EXERCISE AIM:
Starting at the line with "List the outline", retype every remaining line of the records exactly. Do not include pictures.

INFORMATION SUPPLIED:
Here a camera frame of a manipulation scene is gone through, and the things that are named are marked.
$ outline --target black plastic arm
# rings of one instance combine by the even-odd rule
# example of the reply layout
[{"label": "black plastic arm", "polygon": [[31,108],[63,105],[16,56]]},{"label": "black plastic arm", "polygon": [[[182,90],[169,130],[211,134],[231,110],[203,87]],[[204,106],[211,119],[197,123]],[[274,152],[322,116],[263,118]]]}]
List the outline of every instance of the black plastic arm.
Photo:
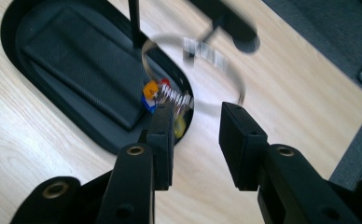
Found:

OUTPUT FOR THIS EXERCISE:
List the outline of every instance of the black plastic arm.
Photo:
Found:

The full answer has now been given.